= What the task asks =
Using the listing below, set down exactly the lines starting at the line that contains "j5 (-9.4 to" and ending at the line that contains "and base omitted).", both included, and no others.

Data section: Begin

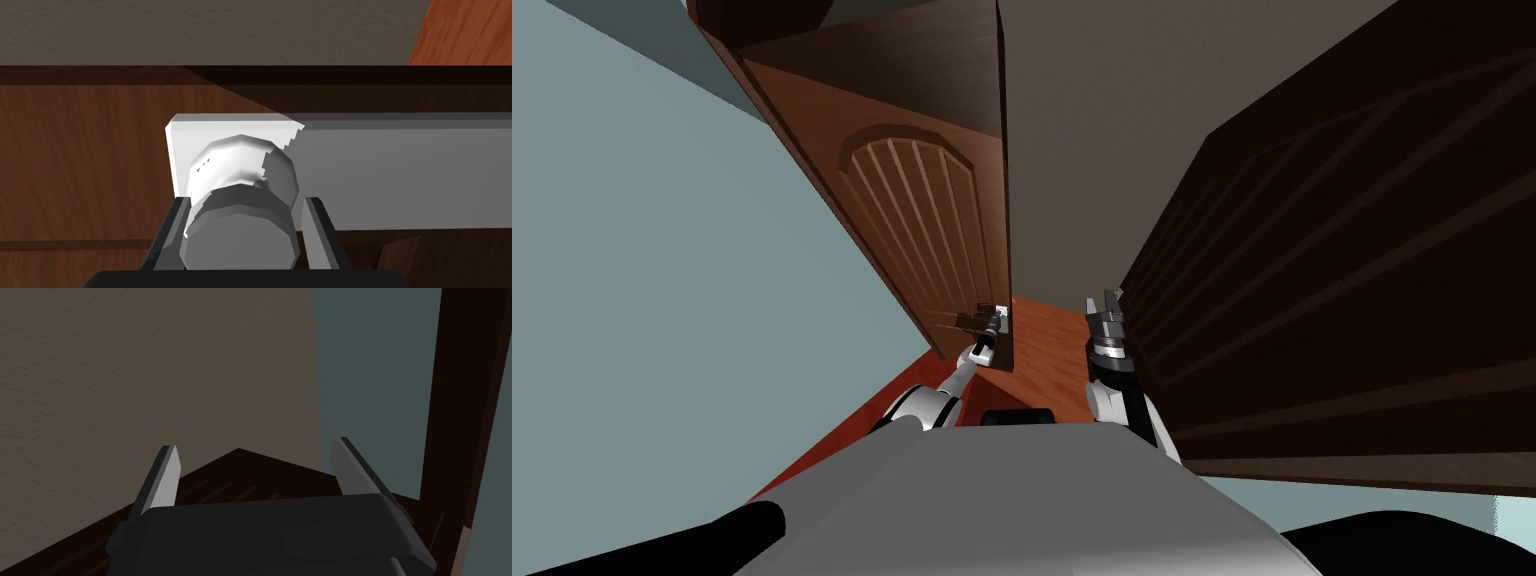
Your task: Push the door open
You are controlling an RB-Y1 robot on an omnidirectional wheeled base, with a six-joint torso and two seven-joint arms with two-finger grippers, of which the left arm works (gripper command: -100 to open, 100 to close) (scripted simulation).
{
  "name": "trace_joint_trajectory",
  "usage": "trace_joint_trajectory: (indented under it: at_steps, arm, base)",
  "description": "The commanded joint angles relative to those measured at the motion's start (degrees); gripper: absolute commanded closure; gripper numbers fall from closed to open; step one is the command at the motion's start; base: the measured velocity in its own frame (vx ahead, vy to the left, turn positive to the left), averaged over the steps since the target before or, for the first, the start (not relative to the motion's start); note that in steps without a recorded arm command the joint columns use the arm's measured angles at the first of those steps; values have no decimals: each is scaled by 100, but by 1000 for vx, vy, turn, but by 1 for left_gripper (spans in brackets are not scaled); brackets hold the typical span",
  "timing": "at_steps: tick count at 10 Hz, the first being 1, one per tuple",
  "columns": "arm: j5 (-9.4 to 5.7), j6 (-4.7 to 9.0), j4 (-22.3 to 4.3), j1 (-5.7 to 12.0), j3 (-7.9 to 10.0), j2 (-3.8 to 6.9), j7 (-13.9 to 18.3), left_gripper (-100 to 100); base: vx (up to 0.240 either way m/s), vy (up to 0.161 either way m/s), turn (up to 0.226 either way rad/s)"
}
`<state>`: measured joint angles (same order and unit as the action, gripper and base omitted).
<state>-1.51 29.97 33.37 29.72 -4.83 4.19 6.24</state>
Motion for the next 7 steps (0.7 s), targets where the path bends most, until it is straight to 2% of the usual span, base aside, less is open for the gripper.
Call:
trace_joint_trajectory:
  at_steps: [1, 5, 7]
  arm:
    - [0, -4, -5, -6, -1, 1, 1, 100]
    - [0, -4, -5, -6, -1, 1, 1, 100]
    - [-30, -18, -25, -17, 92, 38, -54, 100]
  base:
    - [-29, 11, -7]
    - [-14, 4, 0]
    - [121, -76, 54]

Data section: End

= Answer for the task =
  "columns": "arm: j5 (-9.4 to 5.7), j6 (-4.7 to 9.0), j4 (-22.3 to 4.3), j1 (-5.7 to 12.0), j3 (-7.9 to 10.0), j2 (-3.8 to 6.9), j7 (-13.9 to 18.3), left_gripper (-100 to 100); base: vx (up to 0.240 either way m/s), vy (up to 0.161 either way m/s), turn (up to 0.226 either way rad/s)"
}
`<state>`: measured joint angles (same order and unit as the action, gripper and base omitted).

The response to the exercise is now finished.